-- Task material follows --
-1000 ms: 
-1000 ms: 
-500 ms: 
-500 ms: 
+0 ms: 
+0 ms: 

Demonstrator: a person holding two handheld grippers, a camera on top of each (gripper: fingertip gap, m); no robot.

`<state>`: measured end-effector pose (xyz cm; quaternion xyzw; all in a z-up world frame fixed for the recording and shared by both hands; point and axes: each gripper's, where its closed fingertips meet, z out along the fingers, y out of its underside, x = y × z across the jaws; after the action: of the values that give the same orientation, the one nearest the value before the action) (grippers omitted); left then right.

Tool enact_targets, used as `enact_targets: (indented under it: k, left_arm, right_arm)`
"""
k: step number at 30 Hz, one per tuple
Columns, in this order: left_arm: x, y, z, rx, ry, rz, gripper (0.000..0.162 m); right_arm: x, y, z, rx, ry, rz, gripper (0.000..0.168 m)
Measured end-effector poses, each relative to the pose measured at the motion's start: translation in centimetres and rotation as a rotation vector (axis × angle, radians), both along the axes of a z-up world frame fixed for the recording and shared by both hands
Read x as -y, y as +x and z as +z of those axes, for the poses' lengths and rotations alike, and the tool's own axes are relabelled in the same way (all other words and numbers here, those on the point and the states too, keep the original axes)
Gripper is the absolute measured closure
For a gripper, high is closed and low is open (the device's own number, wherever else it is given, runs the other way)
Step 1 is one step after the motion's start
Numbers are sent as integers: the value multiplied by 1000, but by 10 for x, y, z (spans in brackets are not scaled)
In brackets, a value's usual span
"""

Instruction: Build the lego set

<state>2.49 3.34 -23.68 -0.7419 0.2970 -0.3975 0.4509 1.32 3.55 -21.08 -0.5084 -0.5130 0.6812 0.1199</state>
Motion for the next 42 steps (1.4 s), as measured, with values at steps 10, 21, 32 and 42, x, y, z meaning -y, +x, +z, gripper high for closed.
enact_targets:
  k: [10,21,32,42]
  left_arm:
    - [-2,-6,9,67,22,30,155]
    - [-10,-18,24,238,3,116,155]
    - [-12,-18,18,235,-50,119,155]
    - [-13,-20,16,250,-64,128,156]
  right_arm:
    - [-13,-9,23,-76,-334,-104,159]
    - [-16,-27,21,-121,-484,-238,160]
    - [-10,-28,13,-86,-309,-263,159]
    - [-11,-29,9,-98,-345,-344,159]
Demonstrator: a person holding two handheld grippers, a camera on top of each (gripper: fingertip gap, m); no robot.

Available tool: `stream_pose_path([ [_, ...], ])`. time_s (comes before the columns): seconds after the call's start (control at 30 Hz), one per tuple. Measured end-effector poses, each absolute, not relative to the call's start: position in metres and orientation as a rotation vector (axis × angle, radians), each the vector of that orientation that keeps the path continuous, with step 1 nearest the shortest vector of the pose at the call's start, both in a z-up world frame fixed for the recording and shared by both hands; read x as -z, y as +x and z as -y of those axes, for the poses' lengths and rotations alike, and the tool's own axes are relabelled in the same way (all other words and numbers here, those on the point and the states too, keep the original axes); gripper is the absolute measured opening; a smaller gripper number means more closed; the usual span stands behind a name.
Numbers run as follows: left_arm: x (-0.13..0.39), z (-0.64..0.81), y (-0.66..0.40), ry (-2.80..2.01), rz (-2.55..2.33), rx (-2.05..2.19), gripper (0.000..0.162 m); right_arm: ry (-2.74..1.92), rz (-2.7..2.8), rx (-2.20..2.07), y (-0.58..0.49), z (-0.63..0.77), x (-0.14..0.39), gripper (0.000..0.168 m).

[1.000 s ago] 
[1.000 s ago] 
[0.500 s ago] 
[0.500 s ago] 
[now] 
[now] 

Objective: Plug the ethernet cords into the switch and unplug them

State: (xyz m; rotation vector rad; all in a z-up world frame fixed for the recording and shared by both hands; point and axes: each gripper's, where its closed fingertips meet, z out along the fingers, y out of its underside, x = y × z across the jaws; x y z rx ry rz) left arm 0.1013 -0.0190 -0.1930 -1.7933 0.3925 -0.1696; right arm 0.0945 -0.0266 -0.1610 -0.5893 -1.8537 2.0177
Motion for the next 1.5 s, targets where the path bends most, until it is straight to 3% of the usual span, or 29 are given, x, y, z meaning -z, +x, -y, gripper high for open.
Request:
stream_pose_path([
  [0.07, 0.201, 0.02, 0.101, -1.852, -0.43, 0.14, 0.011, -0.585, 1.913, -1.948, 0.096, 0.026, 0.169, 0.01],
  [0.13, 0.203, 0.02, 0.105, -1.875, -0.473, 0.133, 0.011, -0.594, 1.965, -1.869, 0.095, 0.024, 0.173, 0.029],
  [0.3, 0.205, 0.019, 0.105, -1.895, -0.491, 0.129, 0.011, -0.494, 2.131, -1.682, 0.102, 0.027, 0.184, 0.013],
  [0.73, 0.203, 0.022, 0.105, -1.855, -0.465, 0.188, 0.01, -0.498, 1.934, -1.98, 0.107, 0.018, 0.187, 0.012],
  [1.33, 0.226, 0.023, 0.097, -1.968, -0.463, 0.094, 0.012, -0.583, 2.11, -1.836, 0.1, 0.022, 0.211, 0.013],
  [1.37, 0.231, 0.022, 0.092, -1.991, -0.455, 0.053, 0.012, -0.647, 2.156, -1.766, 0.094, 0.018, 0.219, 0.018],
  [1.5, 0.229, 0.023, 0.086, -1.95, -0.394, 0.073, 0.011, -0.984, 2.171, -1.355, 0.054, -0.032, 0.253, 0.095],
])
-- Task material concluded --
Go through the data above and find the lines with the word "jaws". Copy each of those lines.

`<state>`: measured end-effector pose (xyz cm; quaternion xyzw; all in a z-up world frame fixed for the recording and shared by both hands; point and axes: each gripper's, where its closed fingertips meet, z out along the fingers, y out of its underside, x = y × z across the jaws; after the action: of the values that give the same orientation, the one nearest the value before the action) (grippers omitted); left then right.
State: (xyz m; rotation vector rad; all in a z-up world frame fixed for the recording and shared by both hands; point and axes: each gripper's, where its closed fingertips meet, z out along the fingers, y out of its underside, x = y × z across the jaws; x y z rx ry rz) left arm 0.1013 -0.0190 -0.1930 -1.7933 0.3925 -0.1696; right arm 0.0945 -0.0266 -0.1610 -0.5893 -1.8537 2.0177

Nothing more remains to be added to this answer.